Poco a poco el temor se ha ido instalando en nuestras conciencias.
Habitualmente se trata de una angustia social ante la posibilidad de
quedar marginado por causas económicas, por falta de capacidad para
adaptarnos a esta sociedad enferma o por la posibilidad de la soledad si
no se entra en las nuevas dinámicas de relación personal. Todos estos
miedos, que son constantemente usados por el sistema para colocarnos
dócilmente en los engranajes correspondientes, no son nítidos, sino que
quedan soterrados generando una presión constante en nuestras vidas.

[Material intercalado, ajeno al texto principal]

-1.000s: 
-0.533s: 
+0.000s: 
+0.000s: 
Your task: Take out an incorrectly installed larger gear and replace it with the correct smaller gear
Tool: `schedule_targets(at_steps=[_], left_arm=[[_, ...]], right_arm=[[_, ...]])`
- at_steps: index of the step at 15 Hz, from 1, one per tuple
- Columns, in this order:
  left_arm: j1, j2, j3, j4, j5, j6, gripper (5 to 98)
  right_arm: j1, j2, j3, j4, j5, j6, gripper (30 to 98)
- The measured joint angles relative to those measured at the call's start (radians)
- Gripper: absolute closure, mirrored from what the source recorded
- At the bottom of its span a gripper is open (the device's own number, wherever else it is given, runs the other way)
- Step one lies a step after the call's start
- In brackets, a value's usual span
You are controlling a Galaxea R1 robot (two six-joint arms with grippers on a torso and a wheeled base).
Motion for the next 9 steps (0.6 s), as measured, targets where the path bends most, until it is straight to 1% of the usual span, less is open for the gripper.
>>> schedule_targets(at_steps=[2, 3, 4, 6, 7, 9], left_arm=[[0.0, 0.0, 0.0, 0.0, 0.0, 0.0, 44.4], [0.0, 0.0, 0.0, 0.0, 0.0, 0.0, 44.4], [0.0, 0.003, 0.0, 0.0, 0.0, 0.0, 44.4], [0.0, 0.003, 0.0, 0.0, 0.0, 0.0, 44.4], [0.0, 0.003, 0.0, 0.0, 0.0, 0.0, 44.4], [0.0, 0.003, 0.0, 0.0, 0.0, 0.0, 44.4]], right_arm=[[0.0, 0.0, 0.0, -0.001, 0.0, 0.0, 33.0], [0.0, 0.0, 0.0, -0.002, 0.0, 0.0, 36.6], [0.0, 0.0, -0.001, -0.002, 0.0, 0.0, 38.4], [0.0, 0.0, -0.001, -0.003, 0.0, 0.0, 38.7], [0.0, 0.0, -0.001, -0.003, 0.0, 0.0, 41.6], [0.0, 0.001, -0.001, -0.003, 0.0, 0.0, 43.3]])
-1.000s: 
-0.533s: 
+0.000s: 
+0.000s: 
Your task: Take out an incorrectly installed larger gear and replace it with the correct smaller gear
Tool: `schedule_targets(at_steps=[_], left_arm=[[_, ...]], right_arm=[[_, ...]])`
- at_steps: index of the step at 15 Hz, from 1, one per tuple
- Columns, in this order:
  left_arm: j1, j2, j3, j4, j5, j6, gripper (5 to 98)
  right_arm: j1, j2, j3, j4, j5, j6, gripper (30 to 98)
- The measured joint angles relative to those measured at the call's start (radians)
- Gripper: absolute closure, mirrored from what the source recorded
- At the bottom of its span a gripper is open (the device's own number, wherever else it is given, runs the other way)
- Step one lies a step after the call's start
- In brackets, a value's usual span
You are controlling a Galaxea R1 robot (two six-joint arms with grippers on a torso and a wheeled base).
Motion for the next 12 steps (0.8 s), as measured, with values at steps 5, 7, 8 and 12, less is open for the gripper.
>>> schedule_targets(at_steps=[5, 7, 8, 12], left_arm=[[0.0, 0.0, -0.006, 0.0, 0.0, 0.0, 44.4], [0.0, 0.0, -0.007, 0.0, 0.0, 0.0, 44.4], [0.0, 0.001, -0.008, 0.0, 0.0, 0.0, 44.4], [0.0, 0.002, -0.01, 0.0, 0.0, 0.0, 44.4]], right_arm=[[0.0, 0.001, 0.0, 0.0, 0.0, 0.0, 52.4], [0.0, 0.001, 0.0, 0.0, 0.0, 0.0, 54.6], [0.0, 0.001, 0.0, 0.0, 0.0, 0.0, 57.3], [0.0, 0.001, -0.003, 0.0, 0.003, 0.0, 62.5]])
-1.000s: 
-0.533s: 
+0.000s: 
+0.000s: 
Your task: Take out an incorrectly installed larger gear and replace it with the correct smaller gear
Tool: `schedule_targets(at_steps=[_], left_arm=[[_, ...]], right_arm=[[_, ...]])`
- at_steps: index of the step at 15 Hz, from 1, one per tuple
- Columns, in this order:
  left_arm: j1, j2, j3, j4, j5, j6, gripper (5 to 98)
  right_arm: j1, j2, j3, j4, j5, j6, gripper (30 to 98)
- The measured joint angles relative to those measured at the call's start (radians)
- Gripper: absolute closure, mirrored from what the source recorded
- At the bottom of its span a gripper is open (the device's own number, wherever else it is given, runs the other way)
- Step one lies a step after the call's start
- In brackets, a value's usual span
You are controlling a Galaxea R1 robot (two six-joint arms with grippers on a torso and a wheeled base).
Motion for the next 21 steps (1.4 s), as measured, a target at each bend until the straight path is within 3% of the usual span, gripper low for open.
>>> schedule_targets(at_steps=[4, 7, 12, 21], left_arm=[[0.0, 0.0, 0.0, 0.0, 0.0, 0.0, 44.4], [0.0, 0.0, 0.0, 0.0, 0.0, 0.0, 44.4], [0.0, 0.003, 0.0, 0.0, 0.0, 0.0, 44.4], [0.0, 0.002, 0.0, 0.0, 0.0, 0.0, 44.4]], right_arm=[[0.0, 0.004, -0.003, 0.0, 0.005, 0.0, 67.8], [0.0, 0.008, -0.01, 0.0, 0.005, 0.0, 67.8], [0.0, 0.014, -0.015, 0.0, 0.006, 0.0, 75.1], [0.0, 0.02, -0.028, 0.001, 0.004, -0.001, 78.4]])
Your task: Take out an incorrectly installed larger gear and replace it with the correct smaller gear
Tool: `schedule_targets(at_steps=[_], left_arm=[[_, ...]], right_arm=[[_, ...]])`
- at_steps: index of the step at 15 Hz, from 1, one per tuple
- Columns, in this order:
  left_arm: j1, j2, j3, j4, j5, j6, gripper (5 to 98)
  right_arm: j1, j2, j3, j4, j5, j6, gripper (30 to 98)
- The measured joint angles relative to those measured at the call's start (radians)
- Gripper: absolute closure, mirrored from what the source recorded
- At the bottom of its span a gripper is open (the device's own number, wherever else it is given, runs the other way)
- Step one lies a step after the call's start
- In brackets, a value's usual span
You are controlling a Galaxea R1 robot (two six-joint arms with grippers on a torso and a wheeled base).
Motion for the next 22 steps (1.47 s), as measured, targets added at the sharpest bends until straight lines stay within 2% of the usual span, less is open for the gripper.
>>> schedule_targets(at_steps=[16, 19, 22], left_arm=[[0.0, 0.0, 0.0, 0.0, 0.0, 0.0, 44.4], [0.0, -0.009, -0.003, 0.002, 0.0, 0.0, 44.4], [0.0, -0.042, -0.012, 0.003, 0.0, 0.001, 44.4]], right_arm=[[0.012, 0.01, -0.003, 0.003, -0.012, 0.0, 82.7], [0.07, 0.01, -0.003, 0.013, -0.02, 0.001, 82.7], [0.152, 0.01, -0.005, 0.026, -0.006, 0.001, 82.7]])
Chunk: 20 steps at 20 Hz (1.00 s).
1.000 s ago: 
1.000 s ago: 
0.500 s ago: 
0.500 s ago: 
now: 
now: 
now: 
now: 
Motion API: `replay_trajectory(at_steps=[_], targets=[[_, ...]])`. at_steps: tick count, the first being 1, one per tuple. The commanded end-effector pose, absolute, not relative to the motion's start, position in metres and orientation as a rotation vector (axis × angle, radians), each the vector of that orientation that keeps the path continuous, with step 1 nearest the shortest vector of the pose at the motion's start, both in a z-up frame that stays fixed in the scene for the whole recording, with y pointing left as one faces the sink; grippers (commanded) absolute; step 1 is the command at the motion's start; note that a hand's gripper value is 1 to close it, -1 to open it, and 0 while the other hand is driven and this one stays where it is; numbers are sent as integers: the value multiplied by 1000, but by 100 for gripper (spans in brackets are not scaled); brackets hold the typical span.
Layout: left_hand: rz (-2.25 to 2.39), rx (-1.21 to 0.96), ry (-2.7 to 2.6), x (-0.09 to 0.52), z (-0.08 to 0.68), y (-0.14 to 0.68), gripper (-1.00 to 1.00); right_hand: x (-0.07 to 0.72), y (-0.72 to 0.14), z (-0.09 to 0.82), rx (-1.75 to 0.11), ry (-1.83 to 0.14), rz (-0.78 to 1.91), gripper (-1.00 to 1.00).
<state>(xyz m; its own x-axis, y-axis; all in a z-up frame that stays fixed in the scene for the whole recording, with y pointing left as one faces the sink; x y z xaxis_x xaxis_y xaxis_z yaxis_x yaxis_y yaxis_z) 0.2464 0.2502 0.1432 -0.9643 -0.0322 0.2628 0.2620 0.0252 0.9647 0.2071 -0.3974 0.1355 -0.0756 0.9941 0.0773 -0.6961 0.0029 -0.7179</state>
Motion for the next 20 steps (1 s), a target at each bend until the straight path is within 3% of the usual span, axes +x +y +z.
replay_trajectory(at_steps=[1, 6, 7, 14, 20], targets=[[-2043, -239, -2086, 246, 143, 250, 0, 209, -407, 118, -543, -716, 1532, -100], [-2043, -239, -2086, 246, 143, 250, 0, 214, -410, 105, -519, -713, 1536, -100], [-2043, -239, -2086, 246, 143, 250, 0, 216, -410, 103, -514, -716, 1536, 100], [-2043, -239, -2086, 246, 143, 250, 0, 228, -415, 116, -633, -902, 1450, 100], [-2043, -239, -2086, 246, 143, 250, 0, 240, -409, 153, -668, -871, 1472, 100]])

Pero, aún así, esa emoción difusa, que genera un malestar constante, no
tiene ni punto de comparación con el pánico agudo que sacude a las
sociedades opulentas cuando acontece un atentado terrorista
indiscriminado como el de Niza y que se sigue replicando en los ataques
de Alemania y Normandía.
En el momento en el que sucede un
atentado de este tipo tomamos conciencia de nuestra fragilidad, tanto
como simples cuerpos vulnerables, como por la imposibilidad de predecir y
protegernos ante la emergencia de los bárbaros. En una sociedad
superficial y derrochadora como la nuestra, un crimen de esta magnitud
acaba por despertar cavilaciones existenciales, pues en el telediario,
justo al antes de la banal imagen del último juego de “realidad
aumentada”, aparece el llanto de los familiares de las víctimas. Y,
entonces, un escalofrío auténtico nos recorre el cuerpo, porque el ser
humano no solo puede engordar, envejecer y enfermar, sino que, en
realidad, no somos más que mera carne a merced de las balas, los
explosivos o los camiones. En ese momento, hasta el ser humano más
idiota siente la irrefrenable necesidad de hacer algo y entonces se hace
un selfie con la bandera francesa de fondo o pone un lazo negro en su
Facebook. Todos somos Charlie Hebdo, París, Niza,… Hecho el gesto, la
mayor parte de las personas se sienten satisfechas.
Por eso,
para que penetre bien el miedo en nuestras fofas entrañas, los medios
repiten machaconamente los mensajes y las imágenes. Los terroristas son
incontrolables e incomprensibles. Son lobos solitarios, nihilistas,
perturbados, con afán de notoriedad o bien son instrumentos en manos de
redes subterráneas que les lavan el cerebro para que obedezcan
ciegamente su mandato destructivo. En cualquier caso, preferiríamos que
fueran absolutamente extranjeros, para poder dejar en las tinieblas
cualquier reconocimiento de lo humano. Pero son nuestros vecinos,
cualquiera de ellos. Son imposibles de reconocer, porque, como dice la
tele, puede ser un devoto musulmán, un juerguista que no pisa la
mezquita, un barbudo abstemio, una mujer que fuma y bebe, un chaval con
pinta de empollón,... Los testimonios se repiten: hasta ese momento todo
el mundo pensaba que ese muchacho era “normal”. Lo que queda claro es
que no estamos a salvo en ningún sitio, por eso se necesitan medidas
excepcionales. Y sumisamente aceptamos cacheos, toques de queda,
grabación en la calle, espionaje en nuestros ordenadores,…, lo que sea
necesario en este perpetuo estado de emergencia nacional, porque los
ciudadanos decentes no tenemos nada que ocultar.